_DATASET EXTRACT_
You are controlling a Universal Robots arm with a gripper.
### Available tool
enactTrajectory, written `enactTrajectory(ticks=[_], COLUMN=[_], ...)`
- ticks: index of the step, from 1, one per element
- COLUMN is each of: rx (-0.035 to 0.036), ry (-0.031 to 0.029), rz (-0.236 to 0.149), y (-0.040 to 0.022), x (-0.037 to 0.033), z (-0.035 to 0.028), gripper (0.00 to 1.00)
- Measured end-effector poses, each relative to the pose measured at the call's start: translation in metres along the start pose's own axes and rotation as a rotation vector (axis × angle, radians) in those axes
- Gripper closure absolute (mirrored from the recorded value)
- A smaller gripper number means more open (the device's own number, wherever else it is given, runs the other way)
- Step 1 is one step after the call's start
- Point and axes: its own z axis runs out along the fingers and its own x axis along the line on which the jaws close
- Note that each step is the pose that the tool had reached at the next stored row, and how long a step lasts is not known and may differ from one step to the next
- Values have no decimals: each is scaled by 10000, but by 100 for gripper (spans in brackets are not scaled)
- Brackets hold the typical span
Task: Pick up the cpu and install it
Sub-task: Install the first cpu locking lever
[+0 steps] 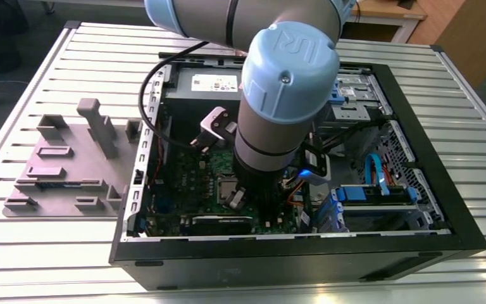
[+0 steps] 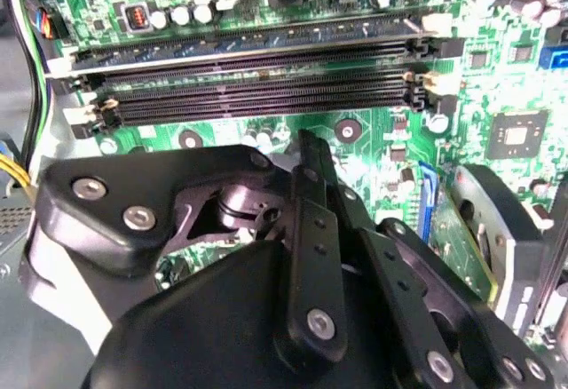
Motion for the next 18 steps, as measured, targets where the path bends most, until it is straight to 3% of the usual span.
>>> enactTrajectory(ticks=[3,8,18], rx=[35,117,164], ry=[-32,-92,-104], rz=[82,945,1276], y=[8,8,49], x=[7,9,-40], z=[6,22,47], gripper=[89,89,89])
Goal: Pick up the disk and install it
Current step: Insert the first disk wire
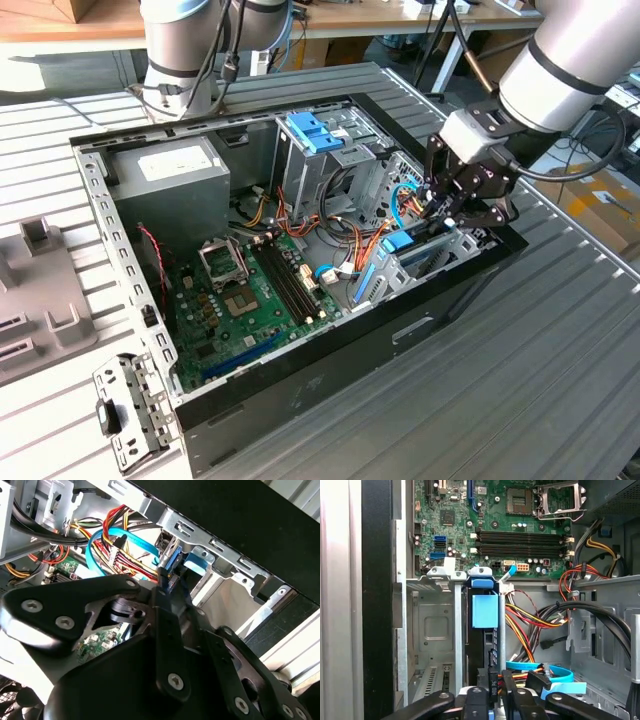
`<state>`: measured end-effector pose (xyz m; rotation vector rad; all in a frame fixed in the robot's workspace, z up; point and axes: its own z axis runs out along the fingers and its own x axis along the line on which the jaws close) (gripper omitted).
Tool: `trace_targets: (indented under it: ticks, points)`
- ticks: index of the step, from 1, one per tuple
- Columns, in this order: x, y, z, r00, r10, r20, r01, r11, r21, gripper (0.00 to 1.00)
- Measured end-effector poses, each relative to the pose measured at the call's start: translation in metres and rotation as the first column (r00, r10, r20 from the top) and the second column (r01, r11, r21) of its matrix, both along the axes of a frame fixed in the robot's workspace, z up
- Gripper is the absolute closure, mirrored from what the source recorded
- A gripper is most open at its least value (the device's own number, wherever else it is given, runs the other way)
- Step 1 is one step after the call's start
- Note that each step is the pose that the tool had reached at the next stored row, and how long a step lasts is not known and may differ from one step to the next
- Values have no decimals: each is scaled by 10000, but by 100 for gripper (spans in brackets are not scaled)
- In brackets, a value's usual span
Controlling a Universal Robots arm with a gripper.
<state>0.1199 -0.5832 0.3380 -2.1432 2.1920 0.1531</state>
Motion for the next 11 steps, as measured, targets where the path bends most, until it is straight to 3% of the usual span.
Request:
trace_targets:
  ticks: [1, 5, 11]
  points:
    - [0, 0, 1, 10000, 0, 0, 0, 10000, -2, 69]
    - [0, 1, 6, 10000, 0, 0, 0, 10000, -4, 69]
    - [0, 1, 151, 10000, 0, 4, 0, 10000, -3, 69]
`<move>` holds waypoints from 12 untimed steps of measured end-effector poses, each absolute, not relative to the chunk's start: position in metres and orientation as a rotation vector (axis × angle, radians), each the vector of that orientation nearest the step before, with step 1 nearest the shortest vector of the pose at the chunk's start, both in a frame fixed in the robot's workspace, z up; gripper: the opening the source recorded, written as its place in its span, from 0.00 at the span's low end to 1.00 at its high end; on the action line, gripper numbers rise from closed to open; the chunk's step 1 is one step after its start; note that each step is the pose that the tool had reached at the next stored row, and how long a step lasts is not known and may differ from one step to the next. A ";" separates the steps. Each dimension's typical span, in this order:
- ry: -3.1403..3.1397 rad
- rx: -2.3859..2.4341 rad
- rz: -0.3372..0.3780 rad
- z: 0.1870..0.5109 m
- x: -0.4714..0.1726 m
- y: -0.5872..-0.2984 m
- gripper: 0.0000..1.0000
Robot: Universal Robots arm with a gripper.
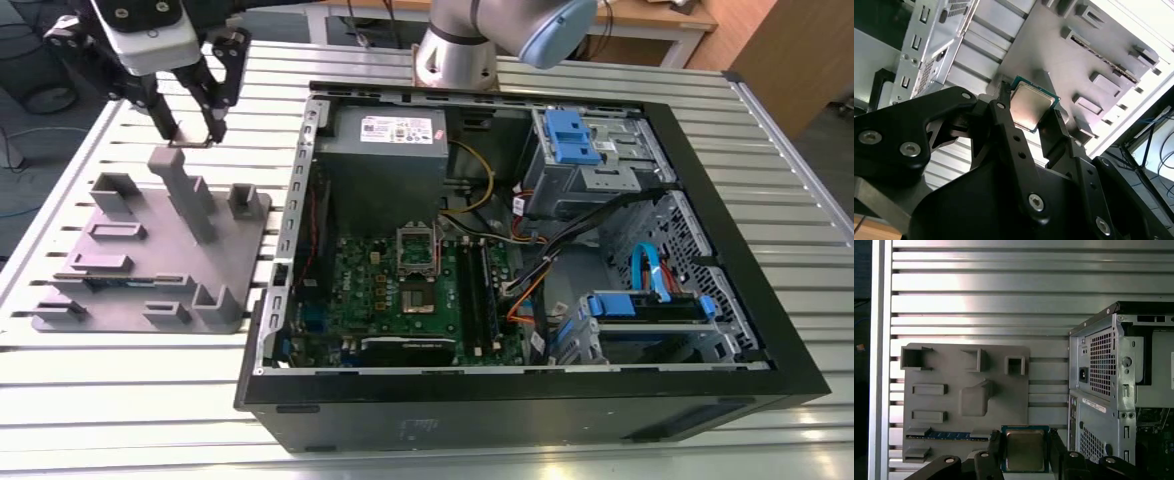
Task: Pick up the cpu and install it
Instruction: 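Pick up the cpu and move it towards the insertion slot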
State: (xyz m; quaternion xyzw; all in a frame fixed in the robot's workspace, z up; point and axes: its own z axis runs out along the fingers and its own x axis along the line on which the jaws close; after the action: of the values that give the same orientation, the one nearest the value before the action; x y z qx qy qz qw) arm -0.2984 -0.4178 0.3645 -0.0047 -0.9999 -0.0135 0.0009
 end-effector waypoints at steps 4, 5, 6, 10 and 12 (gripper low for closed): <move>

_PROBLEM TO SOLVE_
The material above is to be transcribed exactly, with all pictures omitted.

_TASK ANSWER_
You are controlling a Universal Robots arm with a gripper.
### Available tool
enactTrajectory, written `enactTrajectory(ticks=[_], COLUMN=[_], ...)`
- ticks: index of the step, from 1, one per element
- COLUMN is each of: rx (-0.035 to 0.036), ry (-0.031 to 0.029), rz (-0.236 to 0.149), y (-0.040 to 0.022), x (-0.037 to 0.033), z (-0.035 to 0.028), gripper (0.00 to 1.00)
- Measured end-effector poses, each relative to the pose measured at the call's start: translation in metres along the start pose's own axes and rotation as a rotation vector (axis × angle, radians) in those axes
- Gripper closure absolute (mirrored from the recorded value)
- A smaller gripper number means more open (the device's own number, wherever else it is given, runs the other way)
- Step 1 is one step after the call's start
- Point and axes: its own z axis runs out along the fingers and its own x axis along the line on which the jaws close
- Note that each step is the pose that the tool had reached at the next stored row, and how long a step lasts is not known and may differ from one step to the next
- Values have no decimals: each is scaled by 10000, but by 100 for gripper (spans in brackets are not scaled)
- Brackets hold the typical span
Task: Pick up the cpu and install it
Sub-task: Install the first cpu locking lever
[+0 steps] 
[+0 steps] 
Motion for the next 18 steps, as measured, targets where the path bends most, until it is straight to 3% of the usual span.
>>> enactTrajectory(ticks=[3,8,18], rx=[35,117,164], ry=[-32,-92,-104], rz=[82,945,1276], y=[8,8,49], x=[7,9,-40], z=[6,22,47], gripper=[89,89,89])
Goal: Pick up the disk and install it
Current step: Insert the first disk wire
`<state>`: measured end-effector pose (xyz m; rotation vector rad; all in a frame fixed in the robot's workspace, z up; point and axes: its own z axis runs out along the fingers and its own x axis along the line on which the jaws close) (gripper omitted).
Tool: `trace_targets: (indented under it: ticks, points)`
- ticks: index of the step, from 1, one per tuple
- Columns, in this order: x, y, z, r00, r10, r20, r01, r11, r21, gripper (0.00 to 1.00)
- Measured end-effector poses, each relative to the pose measured at the call's start: translation in metres and rotation as the first column (r00, r10, r20 from the top) and the second column (r01, r11, r21) of its matrix, both along the axes of a frame fixed in the robot's workspace, z up
- Gripper is the absolute closure, mirrored from what the source recorded
- A gripper is most open at its least value (the device's own number, wherever else it is given, runs the other way)
- Step 1 is one step after the call's start
- Note that each step is the pose that the tool had reached at the next stored row, and how long a step lasts is not known and may differ from one step to the next
- Values have no decimals: each is scaled by 10000, but by 100 for gripper (spans in brackets are not scaled)
- In brackets, a value's usual span
Controlling a Universal Robots arm with a gripper.
<state>0.1199 -0.5832 0.3380 -2.1432 2.1920 0.1531</state>
Motion for the next 11 steps, as measured, targets where the path bends most, until it is straight to 3% of the usual span.
Request:
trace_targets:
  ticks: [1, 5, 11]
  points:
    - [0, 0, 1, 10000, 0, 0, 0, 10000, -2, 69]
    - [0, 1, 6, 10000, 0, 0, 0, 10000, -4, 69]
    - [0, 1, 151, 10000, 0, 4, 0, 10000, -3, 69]
`<move>` holds waypoints from 12 untimed steps of measured end-effector poses, each absolute, not relative to the chunk's start: position in metres and orientation as a rotation vector (axis × angle, radians), each the vector of that orientation nearest the step before, with step 1 nearest the shortest vector of the pose at the chunk's start, both in a frame fixed in the robot's workspace, z up; gripper: the opening the source recorded, written as its place in its span, from 0.00 at the span's low end to 1.00 at its high end; on the action line, gripper numbers rise from closed to open; the chunk's step 1 is one step after its start; note that each step is the pose that the tool had reached at the next stored row, and how long a step lasts is not known and may differ from one step to the next. A ";" separates the steps. Each dimension's typical span, in this order:
- ry: -3.1403..3.1397 rad
- rx: -2.3859..2.4341 rad
- rz: -0.3372..0.3780 rad
- z: 0.1870..0.5109 m
- x: -0.4714..0.1726 m
- y: -0.5872..-0.2984 m
- gripper: 0.0000..1.0000
Robot: Universal Robots arm with a gripper.
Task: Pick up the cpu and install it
Instruction: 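Pick up the cpu and move it towards the insertion slot
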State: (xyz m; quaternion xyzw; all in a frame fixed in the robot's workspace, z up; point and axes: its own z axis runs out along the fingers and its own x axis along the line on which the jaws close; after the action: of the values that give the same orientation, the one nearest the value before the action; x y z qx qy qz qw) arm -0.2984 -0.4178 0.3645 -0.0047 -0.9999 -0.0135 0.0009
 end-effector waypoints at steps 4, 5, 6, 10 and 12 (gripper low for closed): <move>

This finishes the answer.